COMPRESS Function

Returns a character string with specified characters removed from the original string.

Category: Character
Restriction: I18N Level 0 functions are designed for use with Single Byte Character Sets (SBCS) only.
Tip: DBCS equivalent function is KCOMPRESS.

Syntax

COMPRESS(<source> <, chars> <, modifiers> )

Optional Arguments

source

specifies a character constant, variable, or expression from which specified characters will be removed.

chars

specifies a character constant, variable, or expression that initializes a list of characters.

By default, the characters in this list are removed from the source argument. If you specify the K modifier in the third argument, then only the characters in this list are kept in the result.
Tip
You can add more characters to this list by using other modifiers in the third argument.
Tip
Enclose a literal string of characters in quotation marks.

modifier

specifies a character constant, variable, or expression in which each non-blank character modifies the action of the COMPRESS function. Blanks are ignored.

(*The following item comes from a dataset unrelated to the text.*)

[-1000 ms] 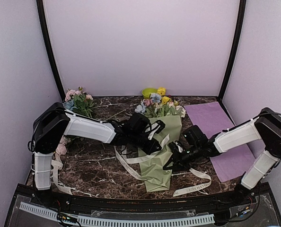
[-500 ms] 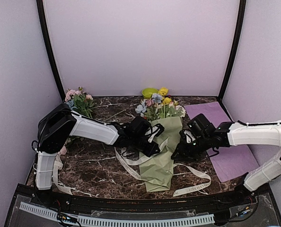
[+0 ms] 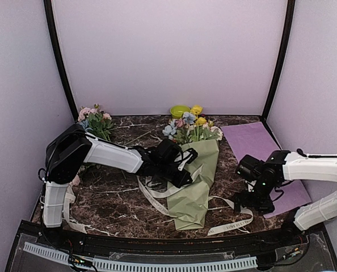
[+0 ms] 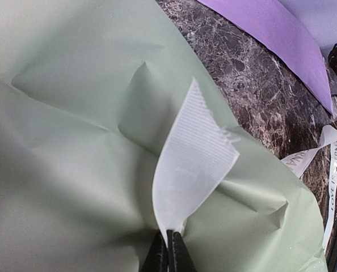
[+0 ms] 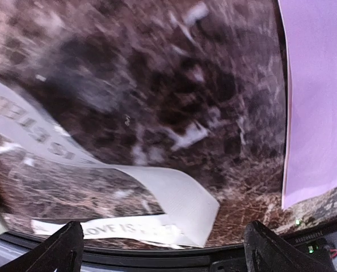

The following characters can be used as modifiers:

a or A adds alphabetic characters to the list of characters.
c or C adds control characters to the list of characters.
d or D adds digits to the list of characters.
f or F adds the underscore character and English letters to the list of characters.
g or G adds graphic characters to the list of characters.
h or H adds a horizontal tab to the list of characters.
i or I ignores the case of the characters to be kept or removed.
k or K keeps the characters in the list instead of removing them.
l or L adds lowercase letters to the list of characters.
n or N adds digits, the underscore character, and English letters to the list of characters.
o or O processes the second and third arguments once rather than every time the COMPRESS function is called. Using the O modifier in the DATA step (excluding WHERE clauses), or in the SQL procedure, can make COMPRESS run much faster when you call it in a loop where the second and third arguments do not change.
p or P adds punctuation marks to the list of characters.
s or S adds space characters (blank, horizontal tab, vertical tab, carriage return, line feed, and form feed) to the list of characters.
t or T trims trailing blanks from the first and second arguments.
u or U adds uppercase letters to the list of characters.
w or W adds printable characters to the list of characters.
x or X adds hexadecimal characters to the list of characters.
Tip
If the modifier is a constant, enclose it in quotation marks. Specify multiple constants in a single set of quotation marks. Modifier can also be expressed as a variable or an expression.

Details

Length of Returned Variable

In a DATA step, if the COMPRESS function returns a value to a variable that has not previously been assigned a length, then that variable is given the length of the first argument.

The Basics

The COMPRESS function allows null arguments. A null argument is treated as a string that has a length of zero.
Based on the number of arguments, the COMPRESS functions works as follows:
Number of Arguments
Result
only the first argument, source
The argument has all blanks removed. If the argument is completely blank, then the result is a string with a length of zero. If you assign the result to a character variable with a fixed length, then the value of that variable will be padded with blanks to fill its defined length.
the first two arguments, source and chars
All characters that appear in the second argument are removed from the result.
three arguments, source, chars, and modifier(s)
The K modifier (specified in the third argument) determines whether the characters in the second argument are kept or removed from the result.
The COMPRESS function compiles a list of characters to keep or remove, comprising the characters in the second argument plus any types of characters that are specified by the modifiers. For example, the D modifier specifies digits. Both of the following function calls remove digits from the result:
COMPRESS(source, "1234567890");
COMPRESS(source, , "d");
To remove digits and plus or minus signs, you can use either of the following function calls:
COMPRESS(source, "1234567890+-");
COMPRESS(source, "+-", "d");

Examples

Example 1: Compressing Blanks

SAS Statement
Result
----+----1
a='AB C D ';
b=compress(a);
put b;
 
ABCD

Example 2: Compressing Lowercase Letters

SAS Statement
Result
----+----1----+----2----+----3
x='123-4567-8901 B 234-5678-9012 c';
y=compress(x,'ABCD','l');
put y;
  
123-4567-8901 234-5678-9012

Example 3: Compressing Space Characters

SAS Statement
Result
----+----1
x='1    2    3    4    5';
y=compress(x,,'s');
put y;
 
12345

Example 4: Keeping Characters in the List

SAS Statement
Result
----+----1
x='Math A English B Physics A';
y=compress(x,'ABCD','k');
put y;
 
ABA

Example 5: Compressing a String and Returning a Length of 0

SAS Statement
Result
----+----1
x=' ';
l=lengthn(compress(x));
put l;
 
0